Segnalazione alpina

Tricolore logoro al rifugio Prabello: chiesta la sostituzione

Un escursionista richiama l’attenzione sulle condizioni del vessillo, esposto presso un antico presidio di frontiera.

Tricolore logoro al rifugio Prabello: chiesta la sostituzione

Una bandiera italiana strappata e fortemente logorata continua a sventolare sull’asta del rifugio Prabello, sulle montagne della Valle d’Intelvi. A segnalare la situazione è stato un escursionista, che ha richiamato l’attenzione sullo stato del Tricolore e sulla particolare collocazione del luogo in cui è esposto.

Il rifugio si trova nel territorio di Cerano d’Intelvi, a circa 1.200 metri di quota, ai piedi del Sasso Gordona e vicino al confine tra Italia e Svizzera. La struttura sorge lungo lo spartiacque che separa la Valle d’Intelvi dalla Valle di Muggio e conserva una storia legata alla frontiera: in origine era una caserma della Guardia di finanza e un posto di confine.

Un presidio storico lungo il confine

Oggi il Prabello è una meta conosciuta dagli escursionisti delle montagne comasche e rappresenta anche una tappa della Via dei Monti Lariani. Uno degli accessi parte dal Piano delle Alpi, noto anche come Alpe di Cerano, da dove il rifugio può essere raggiunto a piedi.

Proprio la posizione, così vicina alla Svizzera e legata al passato del controllo confinario, rende più evidente il contrasto tra il valore simbolico del luogo e le condizioni della bandiera.
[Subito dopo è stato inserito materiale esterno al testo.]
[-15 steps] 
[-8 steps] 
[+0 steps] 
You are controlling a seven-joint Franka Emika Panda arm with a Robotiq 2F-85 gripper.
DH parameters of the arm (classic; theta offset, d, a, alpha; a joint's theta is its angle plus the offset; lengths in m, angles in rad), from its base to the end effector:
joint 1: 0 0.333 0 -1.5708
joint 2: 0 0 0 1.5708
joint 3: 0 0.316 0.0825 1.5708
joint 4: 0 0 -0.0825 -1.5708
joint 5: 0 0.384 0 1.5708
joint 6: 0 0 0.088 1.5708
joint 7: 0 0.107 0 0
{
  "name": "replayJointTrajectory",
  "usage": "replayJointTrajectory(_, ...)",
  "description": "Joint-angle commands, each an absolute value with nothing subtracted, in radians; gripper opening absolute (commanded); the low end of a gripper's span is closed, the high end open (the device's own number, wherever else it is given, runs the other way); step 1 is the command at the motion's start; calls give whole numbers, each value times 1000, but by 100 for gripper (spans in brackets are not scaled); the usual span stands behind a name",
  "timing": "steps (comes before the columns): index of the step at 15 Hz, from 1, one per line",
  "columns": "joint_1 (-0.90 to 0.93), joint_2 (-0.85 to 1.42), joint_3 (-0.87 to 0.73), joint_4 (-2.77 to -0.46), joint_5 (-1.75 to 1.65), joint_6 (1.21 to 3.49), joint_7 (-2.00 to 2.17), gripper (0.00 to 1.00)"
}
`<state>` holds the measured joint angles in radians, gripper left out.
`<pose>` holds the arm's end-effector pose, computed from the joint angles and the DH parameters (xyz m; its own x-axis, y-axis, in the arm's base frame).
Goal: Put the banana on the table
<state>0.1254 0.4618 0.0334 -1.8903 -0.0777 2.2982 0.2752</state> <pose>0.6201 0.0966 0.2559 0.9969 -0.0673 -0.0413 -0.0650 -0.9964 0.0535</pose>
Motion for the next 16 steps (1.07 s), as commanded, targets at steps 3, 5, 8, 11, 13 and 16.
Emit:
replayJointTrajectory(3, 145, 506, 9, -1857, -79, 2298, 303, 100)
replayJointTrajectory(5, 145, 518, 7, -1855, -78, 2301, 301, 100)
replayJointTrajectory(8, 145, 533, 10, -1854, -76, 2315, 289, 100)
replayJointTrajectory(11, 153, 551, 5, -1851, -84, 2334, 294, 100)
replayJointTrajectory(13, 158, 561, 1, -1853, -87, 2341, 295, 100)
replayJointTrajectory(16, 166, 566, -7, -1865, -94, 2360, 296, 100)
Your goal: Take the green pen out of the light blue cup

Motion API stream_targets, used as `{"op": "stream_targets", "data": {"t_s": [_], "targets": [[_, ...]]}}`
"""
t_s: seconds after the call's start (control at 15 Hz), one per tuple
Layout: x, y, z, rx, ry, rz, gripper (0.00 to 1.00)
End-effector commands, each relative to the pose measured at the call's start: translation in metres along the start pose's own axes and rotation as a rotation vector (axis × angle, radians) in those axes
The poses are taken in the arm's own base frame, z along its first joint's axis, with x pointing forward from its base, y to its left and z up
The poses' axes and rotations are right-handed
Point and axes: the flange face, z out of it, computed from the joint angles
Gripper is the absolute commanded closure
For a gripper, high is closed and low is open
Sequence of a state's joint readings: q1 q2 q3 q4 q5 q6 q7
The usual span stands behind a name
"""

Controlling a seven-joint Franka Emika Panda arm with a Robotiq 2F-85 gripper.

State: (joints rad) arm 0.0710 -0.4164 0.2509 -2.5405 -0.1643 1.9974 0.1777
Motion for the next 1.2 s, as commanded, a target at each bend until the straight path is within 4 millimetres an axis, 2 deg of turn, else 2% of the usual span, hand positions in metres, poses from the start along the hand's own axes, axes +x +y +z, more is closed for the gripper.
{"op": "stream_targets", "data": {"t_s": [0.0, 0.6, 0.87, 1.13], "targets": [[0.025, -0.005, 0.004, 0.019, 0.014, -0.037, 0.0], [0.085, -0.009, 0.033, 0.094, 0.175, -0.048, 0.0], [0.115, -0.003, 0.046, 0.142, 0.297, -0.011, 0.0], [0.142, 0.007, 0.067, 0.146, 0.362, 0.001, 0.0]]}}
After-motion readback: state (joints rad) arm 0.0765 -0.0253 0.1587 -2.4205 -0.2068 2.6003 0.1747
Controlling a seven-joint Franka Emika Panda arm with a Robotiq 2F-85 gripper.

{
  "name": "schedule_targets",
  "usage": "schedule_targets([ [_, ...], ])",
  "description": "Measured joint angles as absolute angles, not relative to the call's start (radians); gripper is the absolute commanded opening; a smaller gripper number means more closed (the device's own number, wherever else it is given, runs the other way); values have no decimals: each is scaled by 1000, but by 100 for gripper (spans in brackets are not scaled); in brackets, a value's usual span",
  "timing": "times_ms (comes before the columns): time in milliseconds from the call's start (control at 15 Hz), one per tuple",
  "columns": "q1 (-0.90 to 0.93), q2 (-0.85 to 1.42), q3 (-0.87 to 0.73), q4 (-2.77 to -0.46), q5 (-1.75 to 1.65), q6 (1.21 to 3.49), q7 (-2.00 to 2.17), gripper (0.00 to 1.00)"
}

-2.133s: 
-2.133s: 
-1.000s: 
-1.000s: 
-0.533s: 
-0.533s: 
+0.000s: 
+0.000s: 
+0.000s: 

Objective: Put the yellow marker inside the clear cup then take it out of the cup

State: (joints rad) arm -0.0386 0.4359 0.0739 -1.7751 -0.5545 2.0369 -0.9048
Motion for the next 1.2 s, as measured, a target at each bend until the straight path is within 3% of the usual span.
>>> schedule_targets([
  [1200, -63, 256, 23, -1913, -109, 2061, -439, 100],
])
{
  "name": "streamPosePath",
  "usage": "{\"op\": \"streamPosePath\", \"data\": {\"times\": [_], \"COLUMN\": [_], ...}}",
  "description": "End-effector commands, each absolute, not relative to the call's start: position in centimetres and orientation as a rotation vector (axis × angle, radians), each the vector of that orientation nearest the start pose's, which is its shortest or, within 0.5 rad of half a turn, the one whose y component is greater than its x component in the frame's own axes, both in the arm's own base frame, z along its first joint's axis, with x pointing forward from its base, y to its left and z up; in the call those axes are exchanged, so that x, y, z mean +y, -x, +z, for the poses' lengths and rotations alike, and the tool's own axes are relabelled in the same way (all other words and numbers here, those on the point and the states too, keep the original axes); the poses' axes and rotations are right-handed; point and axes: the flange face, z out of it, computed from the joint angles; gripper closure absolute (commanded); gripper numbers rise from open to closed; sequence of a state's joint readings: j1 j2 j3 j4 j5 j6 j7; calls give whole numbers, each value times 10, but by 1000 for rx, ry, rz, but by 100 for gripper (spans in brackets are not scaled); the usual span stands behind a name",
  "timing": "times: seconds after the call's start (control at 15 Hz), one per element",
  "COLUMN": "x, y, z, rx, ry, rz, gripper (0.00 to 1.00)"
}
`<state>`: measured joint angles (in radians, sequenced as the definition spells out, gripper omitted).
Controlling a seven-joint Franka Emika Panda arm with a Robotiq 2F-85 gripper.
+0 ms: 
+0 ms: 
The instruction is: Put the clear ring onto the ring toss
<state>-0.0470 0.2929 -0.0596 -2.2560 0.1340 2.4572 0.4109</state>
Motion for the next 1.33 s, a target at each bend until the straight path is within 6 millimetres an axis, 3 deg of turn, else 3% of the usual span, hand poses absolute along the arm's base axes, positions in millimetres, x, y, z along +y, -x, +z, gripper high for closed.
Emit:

L’escursionista ha chiesto un intervento per rimuovere il vessillo deteriorato e sostituirlo, ritenendo preferibile lasciare temporaneamente vuota l’asta piuttosto che mantenere esposto un simbolo ormai ridotto a brandelli.

La richiesta di rimuovere il vessillo

La segnalazione sottolinea la necessità di garantire un minimo di cura anche per il Tricolore, considerato un simbolo che merita rispetto in qualunque luogo venga esposto. Nel caso del rifugio Prabello, secondo l’autore della segnalazione, questo aspetto assumerebbe un rilievo ulteriore per la storia dell’edificio e per la sua posizione sulla linea di confine.

La richiesta è quindi quella di ammainare al più presto la bandiera usurata e procedere alla sua sostituzione. Al momento, dal testo della segnalazione non emergono indicazioni su chi debba occuparsi dell’intervento né sui tempi di una possibile rimozione.

La vicenda riguarda un elemento apparentemente semplice, ma inserito in un contesto dalla forte valenza storica e territoriale: un antico presidio di frontiera trasformato in punto di riferimento per gli itinerari escursionistici, dove il vessillo nazionale continua a richiamare l’identità del luogo e il confine italo-svizzero.